Two lines below mark the span: the one containing "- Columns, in" and the one containing "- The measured". Set down both, plus every line between, exactly as they stand, and nothing else.

|---|

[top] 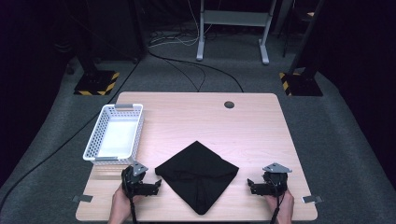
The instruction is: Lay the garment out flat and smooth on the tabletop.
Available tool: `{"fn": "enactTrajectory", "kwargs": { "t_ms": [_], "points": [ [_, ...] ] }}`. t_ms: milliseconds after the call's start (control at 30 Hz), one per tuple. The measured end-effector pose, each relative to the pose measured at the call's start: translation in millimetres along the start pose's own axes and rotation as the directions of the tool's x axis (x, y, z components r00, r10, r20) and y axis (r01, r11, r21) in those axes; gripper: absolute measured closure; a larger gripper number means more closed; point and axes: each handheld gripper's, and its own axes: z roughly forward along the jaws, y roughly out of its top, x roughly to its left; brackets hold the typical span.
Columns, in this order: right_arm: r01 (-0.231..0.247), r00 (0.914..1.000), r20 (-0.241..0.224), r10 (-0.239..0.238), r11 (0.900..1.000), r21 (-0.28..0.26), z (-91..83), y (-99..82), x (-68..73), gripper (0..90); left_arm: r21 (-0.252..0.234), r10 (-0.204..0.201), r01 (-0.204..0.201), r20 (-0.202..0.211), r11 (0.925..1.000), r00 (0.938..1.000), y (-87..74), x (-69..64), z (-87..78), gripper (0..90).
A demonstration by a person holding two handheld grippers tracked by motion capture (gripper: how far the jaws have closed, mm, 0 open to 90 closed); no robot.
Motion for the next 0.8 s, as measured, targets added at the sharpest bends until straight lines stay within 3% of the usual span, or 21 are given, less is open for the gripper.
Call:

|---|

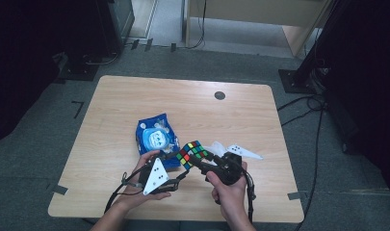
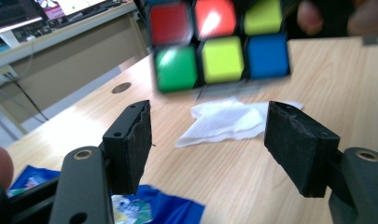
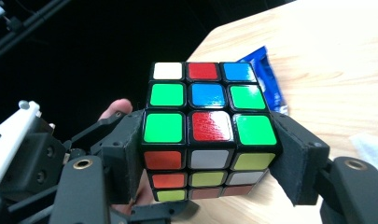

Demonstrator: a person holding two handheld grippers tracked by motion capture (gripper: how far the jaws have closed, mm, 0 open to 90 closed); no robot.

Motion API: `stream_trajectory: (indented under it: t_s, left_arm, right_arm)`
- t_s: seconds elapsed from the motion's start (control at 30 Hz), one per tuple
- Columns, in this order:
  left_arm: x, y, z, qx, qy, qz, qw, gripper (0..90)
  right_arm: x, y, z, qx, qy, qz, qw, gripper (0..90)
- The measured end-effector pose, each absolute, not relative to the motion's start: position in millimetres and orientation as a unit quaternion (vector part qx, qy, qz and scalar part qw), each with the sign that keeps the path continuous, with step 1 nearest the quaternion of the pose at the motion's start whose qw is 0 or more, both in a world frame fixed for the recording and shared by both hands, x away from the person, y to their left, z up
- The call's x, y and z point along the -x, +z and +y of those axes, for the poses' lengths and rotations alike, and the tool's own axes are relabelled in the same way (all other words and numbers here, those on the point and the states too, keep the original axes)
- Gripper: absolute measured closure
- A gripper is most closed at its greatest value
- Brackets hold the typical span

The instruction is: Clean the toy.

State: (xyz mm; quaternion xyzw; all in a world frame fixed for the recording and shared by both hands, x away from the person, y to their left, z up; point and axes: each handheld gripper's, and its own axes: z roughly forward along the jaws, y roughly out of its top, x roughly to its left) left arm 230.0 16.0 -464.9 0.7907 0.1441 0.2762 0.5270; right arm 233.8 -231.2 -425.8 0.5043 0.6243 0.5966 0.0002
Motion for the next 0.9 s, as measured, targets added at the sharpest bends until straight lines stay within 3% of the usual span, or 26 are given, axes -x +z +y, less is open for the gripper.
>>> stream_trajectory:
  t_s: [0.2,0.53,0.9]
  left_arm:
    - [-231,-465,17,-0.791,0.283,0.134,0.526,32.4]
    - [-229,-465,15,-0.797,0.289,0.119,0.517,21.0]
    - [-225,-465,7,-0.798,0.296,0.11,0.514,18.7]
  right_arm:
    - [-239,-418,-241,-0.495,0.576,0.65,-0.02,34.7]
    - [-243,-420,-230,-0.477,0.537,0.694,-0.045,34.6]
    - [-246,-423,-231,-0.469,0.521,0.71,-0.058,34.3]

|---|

### OUTPUT OF THE EXERCISE
- Columns, in this order:
  left_arm: x, y, z, qx, qy, qz, qw, gripper (0..90)
  right_arm: x, y, z, qx, qy, qz, qw, gripper (0..90)
- The measured end-effector pose, each absolute, not relative to the motion's start: position in millimetres and orientation as a unit quaternion (vector part qx, qy, qz and scalar part qw), each with the sign that keeps the path continuous, with step 1 nearest the quaternion of the pose at the motion's start whose qw is 0 or more, both in a world frame fixed for the recording and shared by both hands, x away from the person, y to their left, z up

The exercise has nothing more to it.